Plant-based alternatives to conventional animal products are a booming business. Data recently commissioned by leading market research firm Nielsen shows that U.S. retail sales of plant-based foods that directly replace animal products (as defined by GFI) have risen 17% in the past year to more of $ 3.7 billion.
With the addition of SPINS US retail sales data on plant-based alternatives in the natural channel, the total US plant-based retail market is worth more than $ 4.1 billion.
As more households across the country purchase plant-based options, the market for these products is rapidly expanding beyond vegetarian and vegan consumers. We've summarized the data highlights along with key information here, both for the market as a whole and for the major plant-based alternative categories.
What does plant-based mean?
Eating a plant-based diet simply means eating more plants. No matter where you are or what you eat right now, you can eat more plants (everyone can). Of course, your goal should be to eat predominantly (and ideally exclusively) plant-based all the time, but you will likely have a transition phase, and it starts with eating more of the things that Earth has so deliciously and naturally. provided
The future of meat: the rise of plant-based alternatives
Cheating customers is generally frowned upon, but newer meat substitutes that mimic real meat invert that notion. Diners are increasingly relying on plants for protein sources
Diners are also interested in the health and animal welfare benefits of vegetarian proteins. Now is the time to think beyond veggie burgers and branch out into plant-based "fake foods," foods that look and taste like meat, but aren't. Brands like Impossible and Beyond Meat are leading the way and even making headlines in traditional establishments like Burger King with Impossible Whopper and White Castle with Impossible Slider.
Even sushi is getting into the meatless trend. Ahimi is a new tuna alternative made from tomatoes and a few simple ingredients.
- Textured vegetable protein instead of ground beef
- Shiitake mushroom "bacon"
- Tempeh for chicken
- Seitan instead of cold cuts.
Why the counterfeiting?
Plant-based protein is linked to a number of positive aspects for the health of people and the planet. The exchange of meat for plants reduces saturated fat and increases the fiber and vitamin content of dishes.

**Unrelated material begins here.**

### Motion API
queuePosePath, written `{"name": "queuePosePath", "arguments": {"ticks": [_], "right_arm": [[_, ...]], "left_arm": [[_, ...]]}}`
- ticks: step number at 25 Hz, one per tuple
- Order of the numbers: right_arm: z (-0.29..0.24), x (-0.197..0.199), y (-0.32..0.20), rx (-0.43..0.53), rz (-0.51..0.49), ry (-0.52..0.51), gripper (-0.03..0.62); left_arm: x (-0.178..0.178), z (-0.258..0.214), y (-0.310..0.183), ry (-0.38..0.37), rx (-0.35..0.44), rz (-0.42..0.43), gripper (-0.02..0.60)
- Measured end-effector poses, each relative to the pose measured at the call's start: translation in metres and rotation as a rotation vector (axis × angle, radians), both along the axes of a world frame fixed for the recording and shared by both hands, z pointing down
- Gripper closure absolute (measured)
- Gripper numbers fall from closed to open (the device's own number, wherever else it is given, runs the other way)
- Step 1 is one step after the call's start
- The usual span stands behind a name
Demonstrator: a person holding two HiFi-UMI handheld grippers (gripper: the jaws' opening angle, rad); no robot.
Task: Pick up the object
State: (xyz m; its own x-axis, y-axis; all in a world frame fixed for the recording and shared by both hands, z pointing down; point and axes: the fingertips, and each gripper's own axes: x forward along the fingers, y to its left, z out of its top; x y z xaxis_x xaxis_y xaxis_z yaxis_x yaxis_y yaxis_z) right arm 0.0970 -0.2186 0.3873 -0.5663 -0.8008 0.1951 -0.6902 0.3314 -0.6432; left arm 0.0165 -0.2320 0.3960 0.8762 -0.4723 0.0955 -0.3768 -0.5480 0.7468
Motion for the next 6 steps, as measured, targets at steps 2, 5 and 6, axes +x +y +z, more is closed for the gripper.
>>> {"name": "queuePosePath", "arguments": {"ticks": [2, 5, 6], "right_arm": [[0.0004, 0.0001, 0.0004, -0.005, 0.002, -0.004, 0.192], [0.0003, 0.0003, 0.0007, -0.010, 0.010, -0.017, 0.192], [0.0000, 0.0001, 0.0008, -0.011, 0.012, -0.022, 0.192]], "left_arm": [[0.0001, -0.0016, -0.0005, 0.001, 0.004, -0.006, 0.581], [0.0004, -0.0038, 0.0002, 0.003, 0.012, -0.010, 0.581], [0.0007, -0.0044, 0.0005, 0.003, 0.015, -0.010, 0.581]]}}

Studies show that this leads to lower risks for diabetes, cancer, and heart disease. Furthermore, plants require fewer environmental resources such as water and space, which can offset climate change. Finally, vegetarian proteins are food sources that animal lovers can feel good about eating.

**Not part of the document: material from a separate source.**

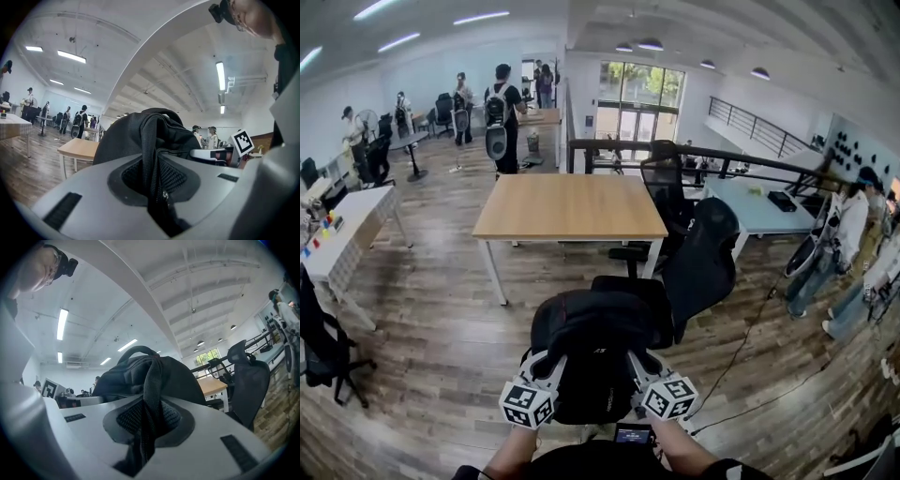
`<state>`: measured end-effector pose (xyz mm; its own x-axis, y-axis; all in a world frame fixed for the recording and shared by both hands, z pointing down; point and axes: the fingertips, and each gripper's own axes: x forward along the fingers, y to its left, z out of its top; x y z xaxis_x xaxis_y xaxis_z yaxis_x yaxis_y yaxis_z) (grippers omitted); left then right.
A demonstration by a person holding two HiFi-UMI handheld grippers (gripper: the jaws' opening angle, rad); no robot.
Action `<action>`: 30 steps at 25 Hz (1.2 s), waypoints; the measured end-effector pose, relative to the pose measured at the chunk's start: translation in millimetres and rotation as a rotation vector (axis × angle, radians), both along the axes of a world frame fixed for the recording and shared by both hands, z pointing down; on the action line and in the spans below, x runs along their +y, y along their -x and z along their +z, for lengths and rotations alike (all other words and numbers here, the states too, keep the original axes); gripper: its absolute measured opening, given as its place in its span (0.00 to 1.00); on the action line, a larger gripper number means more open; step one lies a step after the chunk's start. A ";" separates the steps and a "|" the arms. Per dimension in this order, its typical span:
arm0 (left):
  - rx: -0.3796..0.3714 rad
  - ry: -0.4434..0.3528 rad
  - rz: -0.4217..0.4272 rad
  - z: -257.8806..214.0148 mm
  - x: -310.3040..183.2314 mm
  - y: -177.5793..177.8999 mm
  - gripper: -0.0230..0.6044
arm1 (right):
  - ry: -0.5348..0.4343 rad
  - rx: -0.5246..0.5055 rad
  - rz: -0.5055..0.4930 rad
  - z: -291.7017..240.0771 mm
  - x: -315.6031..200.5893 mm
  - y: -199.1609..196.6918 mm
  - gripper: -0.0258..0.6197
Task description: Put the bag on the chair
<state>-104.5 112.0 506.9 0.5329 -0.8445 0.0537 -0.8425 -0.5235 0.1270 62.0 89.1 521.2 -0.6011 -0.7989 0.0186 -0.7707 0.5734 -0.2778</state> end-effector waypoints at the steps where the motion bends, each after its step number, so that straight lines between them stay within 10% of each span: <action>1: -0.001 0.001 -0.003 -0.8 -11.2 2.9 0.13 | 0.000 -0.003 -0.006 -0.5 -12.6 3.2 0.13; 30: 0.007 -0.006 -0.069 -10.4 -315.0 123.9 0.13 | -0.013 0.015 -0.128 -11.3 -326.3 125.3 0.13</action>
<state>-228.5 -203.0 496.5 0.4739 -0.8794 0.0450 -0.8756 -0.4652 0.1296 -63.3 -237.2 509.8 -0.6978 -0.7160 0.0183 -0.6950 0.6707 -0.2591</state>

Texture perfects deception
Cooking vegetarian protein with the correct texture will make your customers embrace vegetables as much as their favorite meats. Match the consistency of a vegetable to the meat you are replacing.

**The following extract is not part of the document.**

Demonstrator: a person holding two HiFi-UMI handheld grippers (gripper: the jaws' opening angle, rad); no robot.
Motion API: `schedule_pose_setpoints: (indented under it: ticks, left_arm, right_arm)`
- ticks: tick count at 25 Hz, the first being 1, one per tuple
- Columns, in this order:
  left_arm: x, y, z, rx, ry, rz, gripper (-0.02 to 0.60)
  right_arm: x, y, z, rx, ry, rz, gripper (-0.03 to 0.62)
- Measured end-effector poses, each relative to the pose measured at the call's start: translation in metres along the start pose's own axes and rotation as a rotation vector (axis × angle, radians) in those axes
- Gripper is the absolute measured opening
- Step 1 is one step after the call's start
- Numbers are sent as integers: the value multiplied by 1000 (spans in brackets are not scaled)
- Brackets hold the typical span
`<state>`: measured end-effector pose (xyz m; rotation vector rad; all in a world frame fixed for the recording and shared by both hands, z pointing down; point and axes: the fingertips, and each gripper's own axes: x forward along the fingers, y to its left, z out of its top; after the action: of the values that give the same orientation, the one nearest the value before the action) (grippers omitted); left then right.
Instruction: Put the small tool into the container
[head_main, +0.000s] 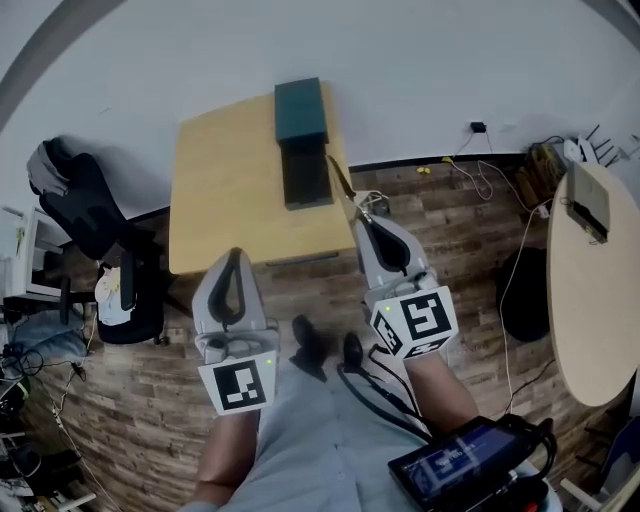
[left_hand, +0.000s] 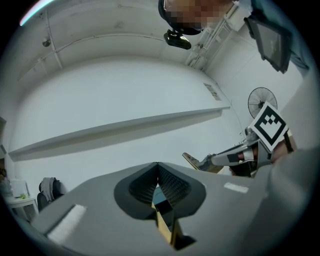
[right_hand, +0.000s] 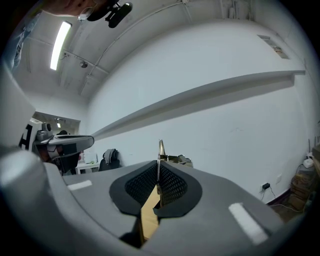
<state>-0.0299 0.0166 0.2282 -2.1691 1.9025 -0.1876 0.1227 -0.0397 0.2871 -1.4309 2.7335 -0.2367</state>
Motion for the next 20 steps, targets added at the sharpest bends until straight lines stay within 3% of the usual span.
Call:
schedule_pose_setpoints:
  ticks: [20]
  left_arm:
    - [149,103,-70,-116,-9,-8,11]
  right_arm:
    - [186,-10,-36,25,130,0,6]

Toss the quinoa into the bean puree as a tooth swap for hamburger meat in tacos or meatballs. Shred the cauliflower al dente to replace chewed chicken on nachos.
Global dishes are great for exchanging meat for synthetic meat. These cuisines are usually naturally vegetarian. Furthermore, its improved specification can cover the differences between animal and vegetable proteins, and thus mimics the original dishes more closely.
Use the unripe chazu fruit in Indonesian curries Increase the protein level of Pad Thai with tofu.
Use Umami as your Trojan horse
Umami is most often associated with a salty or savory taste. While meat traditionally brings umami, many vegetarian foods do as well. Some examples are aged cheeses, mushrooms, soy sauce, tomatoes, and red wine.
What is umami?
Umami (in Japanese: う ま 味), a word that it means tasty, it is one of the five basic flavors along with sweet, sour, bitter and salty. … Japanese characters, including the kanji 旨 味, which refer to the umami are used in a more general sense, when a particular food is delicious.
What are umami foods?
Foods like mushrooms, the shiitake mushrooms, ripe tomatoes, dried tomatoes, Green Tea, the anchovies, the dry bonito, the cheeses (especially the Parmesan), the soy sauce, Chinese cabbage, spinach, the asparagus or the Iberian Ham, stand out for their umami flavor.